Arthrose ist eine der häufigsten Gelenkserkrankungen weltweit. Wie kann man selbst das Erkrankungsrisiko reduzieren?

Vielfach sind es genetische Faktoren, die eine Arthrose begünstigen. Doch auch das eigene Verhalten kann einen Einfluss haben. Die beste Prävention ist deshalb, Unfälle zu vermeiden.

Immer mehr Menschen betreiben Sportarten ohne Rücksicht auf Verlust. Dabei kommt es regelmässig zu Gelenkschädigungen, die dann zu einer Arthrose führen können.

Sport ist doch aber etwas Positives?

Absolut. Aber nur dann, wenn man ihn umsichtig betreibt und sich seriös vorbereitet. Dann ist auch die Verletzungsgefahr massiv kleiner.

Mit welchen Einschränkungen haben Arthrose-Erkrankte zu kämpfen? 

Die primäre Arthrose befällt üblicherweise die Knie- und Hüftgelenke, die Fingermittel- und -endgelenke, das Daumensattelgelenk, das Grosszehengrundgelenk und die kleinen Wirbelgelenke der Hals- und Lendenwirbelsäule.

Sehr verbreitet ist etwa eine eingeschränkte Feinmotorik der Finger, welche beispielsweise Handarbeiten erschwert. Tritt die Arthrose an der Hüfte auf, sind unter Umständen selbst elementarste Bewegungen zur Körperpflege nur noch eingeschränkt möglich.

Sämtliche Bewegungsabläufe kosten sehr viel mehr Zeit und sind schmerzhaft.

Welche Therapiemöglichkeiten bieten sich Betroffenen?

Gelenkschonende Bewegungsabläufe zu trainieren, kann bereits stark zur Schmerzlinderung beitragen.

Zudem kann damit die Progression der Erkrankung verlangsamt werden. Eine gesunde und ausgewogene Ernährung, ausreichend Kalzium, Vitamin C und D wirken sich ebenfalls positiv auf den Krankheitsverlauf aus.
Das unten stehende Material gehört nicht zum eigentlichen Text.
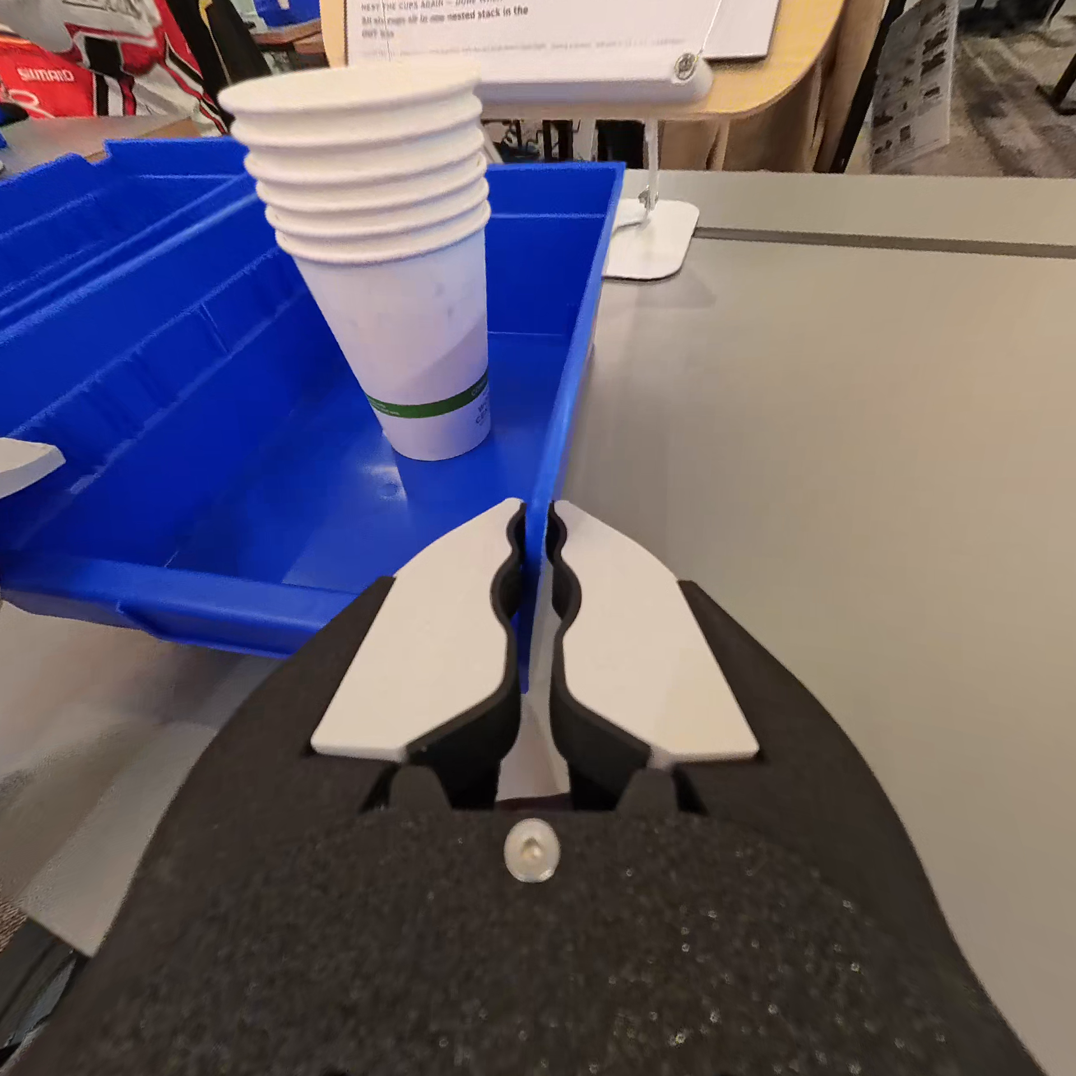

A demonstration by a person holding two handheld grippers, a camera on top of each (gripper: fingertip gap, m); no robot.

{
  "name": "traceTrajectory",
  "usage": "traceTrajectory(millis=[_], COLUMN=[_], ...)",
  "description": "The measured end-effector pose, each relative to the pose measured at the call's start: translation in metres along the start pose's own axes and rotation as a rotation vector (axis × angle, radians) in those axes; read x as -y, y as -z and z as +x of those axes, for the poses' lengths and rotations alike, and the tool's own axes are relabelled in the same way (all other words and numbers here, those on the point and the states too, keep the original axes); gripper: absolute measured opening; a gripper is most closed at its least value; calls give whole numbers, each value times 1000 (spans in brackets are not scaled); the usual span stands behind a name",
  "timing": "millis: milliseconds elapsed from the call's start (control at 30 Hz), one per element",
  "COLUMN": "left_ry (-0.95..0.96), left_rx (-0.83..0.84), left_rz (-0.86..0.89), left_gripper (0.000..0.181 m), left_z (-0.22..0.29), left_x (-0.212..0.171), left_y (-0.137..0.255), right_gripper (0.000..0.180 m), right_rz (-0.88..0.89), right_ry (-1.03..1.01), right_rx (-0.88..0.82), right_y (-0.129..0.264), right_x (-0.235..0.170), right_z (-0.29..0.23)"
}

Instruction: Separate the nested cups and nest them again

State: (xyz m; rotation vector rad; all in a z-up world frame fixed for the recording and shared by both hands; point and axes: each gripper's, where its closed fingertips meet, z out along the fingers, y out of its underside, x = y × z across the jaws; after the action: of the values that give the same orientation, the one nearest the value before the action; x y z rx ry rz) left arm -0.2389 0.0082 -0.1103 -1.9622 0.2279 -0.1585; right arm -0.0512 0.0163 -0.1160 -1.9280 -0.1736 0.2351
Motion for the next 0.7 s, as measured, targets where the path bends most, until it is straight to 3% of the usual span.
traceTrajectory(millis=[200, 233, 300, 433, 567, 700], left_ry=[-11, 5, 49, 127, 154, 133], left_rx=[18, 11, -12, -74, 30, 186], left_rz=[-3, 4, -4, -16, 62, 14], left_gripper=[8, 15, 45, 61, 67, 72], left_z=[-8, -8, -11, -32, -113, -211], left_x=[-13, -15, -20, -37, -41, -31], left_y=[-13, -13, -7, 32, 67, 49], right_gripper=[8, 11, 40, 45, 44, 32], right_rz=[-21, -15, -28, 29, 186, 256], right_ry=[63, 61, 64, 90, 191, 171], right_rx=[13, 41, 84, 167, 153, 142], right_y=[-12, -10, -3, 36, 75, 85], right_x=[-14, -14, -15, -17, -15, -11], right_z=[-2, -3, -2, 5, 21, 29])
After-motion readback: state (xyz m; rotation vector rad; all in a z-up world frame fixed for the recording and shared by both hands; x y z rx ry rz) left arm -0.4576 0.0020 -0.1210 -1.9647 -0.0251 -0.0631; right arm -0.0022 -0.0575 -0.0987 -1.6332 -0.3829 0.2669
Einerseits wollen sich Betroffene schonen, andererseits ist Bewegung elementar. Was ist der richtige Weg?

Das ist tatsächlich eine Gratwanderung und es gilt in jedem Fall neu zu beurteilen, wie viel ein Gelenk in einem bestimmten Stadium der Erkrankung aushalten kann.
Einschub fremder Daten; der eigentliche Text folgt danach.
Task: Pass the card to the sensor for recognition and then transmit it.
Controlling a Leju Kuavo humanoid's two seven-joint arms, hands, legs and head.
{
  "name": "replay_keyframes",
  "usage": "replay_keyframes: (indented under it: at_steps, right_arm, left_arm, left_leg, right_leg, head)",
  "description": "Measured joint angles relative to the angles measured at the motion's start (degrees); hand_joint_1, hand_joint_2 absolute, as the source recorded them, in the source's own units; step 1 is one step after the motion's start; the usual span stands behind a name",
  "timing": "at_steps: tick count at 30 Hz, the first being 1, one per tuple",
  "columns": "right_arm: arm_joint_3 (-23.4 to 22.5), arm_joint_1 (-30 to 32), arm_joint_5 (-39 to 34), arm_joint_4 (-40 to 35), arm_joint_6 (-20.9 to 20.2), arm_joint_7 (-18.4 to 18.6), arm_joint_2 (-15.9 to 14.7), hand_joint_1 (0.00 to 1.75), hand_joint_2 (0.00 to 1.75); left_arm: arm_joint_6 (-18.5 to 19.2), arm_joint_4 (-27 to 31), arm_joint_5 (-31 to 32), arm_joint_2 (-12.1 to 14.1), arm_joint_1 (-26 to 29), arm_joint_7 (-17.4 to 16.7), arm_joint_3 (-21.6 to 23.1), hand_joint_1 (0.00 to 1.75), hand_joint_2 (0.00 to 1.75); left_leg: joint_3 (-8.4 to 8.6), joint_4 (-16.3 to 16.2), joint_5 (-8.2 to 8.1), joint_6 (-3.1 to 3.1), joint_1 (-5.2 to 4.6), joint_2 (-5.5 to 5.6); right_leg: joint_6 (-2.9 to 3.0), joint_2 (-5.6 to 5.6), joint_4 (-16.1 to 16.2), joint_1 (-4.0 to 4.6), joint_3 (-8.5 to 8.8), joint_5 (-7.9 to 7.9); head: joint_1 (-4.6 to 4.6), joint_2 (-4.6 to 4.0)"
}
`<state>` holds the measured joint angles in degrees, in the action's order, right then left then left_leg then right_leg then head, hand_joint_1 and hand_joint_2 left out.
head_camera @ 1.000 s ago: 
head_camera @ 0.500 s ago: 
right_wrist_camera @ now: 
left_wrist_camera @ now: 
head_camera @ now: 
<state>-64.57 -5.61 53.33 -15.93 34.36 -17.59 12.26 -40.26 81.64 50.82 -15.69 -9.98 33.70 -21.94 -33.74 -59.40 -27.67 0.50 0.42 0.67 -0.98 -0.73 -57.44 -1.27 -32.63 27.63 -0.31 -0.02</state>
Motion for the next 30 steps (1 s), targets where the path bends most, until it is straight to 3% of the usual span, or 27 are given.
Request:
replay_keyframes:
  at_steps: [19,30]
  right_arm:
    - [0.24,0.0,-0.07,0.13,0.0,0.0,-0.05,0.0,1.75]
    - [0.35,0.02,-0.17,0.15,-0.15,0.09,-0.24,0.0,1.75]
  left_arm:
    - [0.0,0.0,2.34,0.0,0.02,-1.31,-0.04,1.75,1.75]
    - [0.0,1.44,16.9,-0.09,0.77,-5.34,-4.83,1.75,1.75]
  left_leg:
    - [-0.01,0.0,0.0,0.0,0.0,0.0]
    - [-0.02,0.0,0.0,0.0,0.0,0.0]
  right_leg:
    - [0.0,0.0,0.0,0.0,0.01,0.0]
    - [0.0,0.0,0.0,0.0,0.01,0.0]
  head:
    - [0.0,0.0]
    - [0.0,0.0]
Die Bewegung des Gelenks ist wichtig, weil dadurch Nährstoffe in den Knorpel gelangen und das gesamte Gelenk so besser versorgt wird und sich auch zu einem gewissen Teil regenerieren kann.

Welche Form von Bewegung ist förderlich? 

Regelmässige Bewegung, die keine Schmerzen verursacht, ist absolut empfehlenswert.

Vor allem gelenkschonende Bewegungsabläufe, wie etwa beim Schwimmen und Velofahren, bieten gute Möglichkeiten, aktiv zu bleiben. Wichtig ist es, auf seinen eigenen Körper zu hören und ihn nicht zu überfordern.

Was, wenn die Schmerzen zu stark sind?

Dann gibt es eine ganze Reihe an Schmerzmitteln in Form von Salben, Pflastern und Tabletten, welche die Leiden lindern können. In der frühen Phase der Arthrose haben sich Hyaluronsäurespritzen bewährt. Erst seit Kurzem gibt es zudem die Möglichkeit von Eigenblutspritzen. Beide Therapieformen sind nicht knorpelschädigend.

Eine Heilung ist dadurch allerdings auch nicht möglich? 

Leider nicht. Dennoch gibt es Grund zur Hoffnung. Früher lautete das Motto «Ist der Knorpel einmal weg, ist er für immer weg». Forscher konnten nun aber beweisen, dass sich die Knorpel unter optimalen Bedingungen bei Patienten bis zum Alter von 65 Jahren wieder regenerieren können.

Leider sind die Methoden dafür noch nicht marktreif. Sind alle therapeutischen Massnahmen ausgeschöpft und sind die Einschränkungen und Schmerzen für den Patienten inakzeptabel, kann ein Gelenkersatz sinnvoll sein.